Assigned task: Beneath this line is the data. Output exactly the lines from the line with "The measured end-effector" to the line with "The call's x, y", both ends included, and nothing more.

────────

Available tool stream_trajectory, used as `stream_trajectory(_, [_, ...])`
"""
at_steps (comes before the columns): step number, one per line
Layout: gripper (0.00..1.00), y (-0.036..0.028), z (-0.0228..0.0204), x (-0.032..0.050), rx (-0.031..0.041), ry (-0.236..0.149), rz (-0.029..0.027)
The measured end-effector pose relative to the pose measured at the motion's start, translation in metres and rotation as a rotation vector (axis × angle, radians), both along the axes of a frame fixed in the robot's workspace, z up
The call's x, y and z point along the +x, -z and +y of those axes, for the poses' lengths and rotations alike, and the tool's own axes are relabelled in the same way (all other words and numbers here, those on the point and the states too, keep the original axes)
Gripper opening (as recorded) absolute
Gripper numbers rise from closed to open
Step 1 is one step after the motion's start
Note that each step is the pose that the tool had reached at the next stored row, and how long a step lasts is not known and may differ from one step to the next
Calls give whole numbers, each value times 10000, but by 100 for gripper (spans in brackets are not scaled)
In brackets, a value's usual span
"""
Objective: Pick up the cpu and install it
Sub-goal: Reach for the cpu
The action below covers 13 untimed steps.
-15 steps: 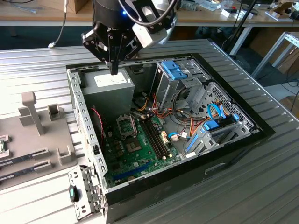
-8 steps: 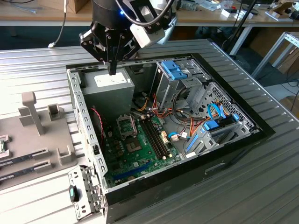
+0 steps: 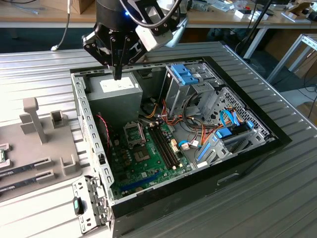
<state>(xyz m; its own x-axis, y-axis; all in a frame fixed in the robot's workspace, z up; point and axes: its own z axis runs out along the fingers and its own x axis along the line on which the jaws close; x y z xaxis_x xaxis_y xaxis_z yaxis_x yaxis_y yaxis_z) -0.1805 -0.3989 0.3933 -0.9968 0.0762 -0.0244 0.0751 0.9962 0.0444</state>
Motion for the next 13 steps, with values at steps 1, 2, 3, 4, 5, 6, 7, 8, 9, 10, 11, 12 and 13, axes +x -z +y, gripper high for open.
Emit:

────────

Solution for this task:
The measured end-effector pose relative to the pose measured at the motion's start, translation in metres and rotation as a rotation vector (axis × angle, radians), both along the axes of a frame fixed in the robot's workspace, z up
The call's x, y and z point along the +x, -z and +y of those axes, for the poses' lengths and rotations alike, and the tool's own axes are relabelled in the same way (all other words and numbers here, those on the point and the states too, keep the original axes)

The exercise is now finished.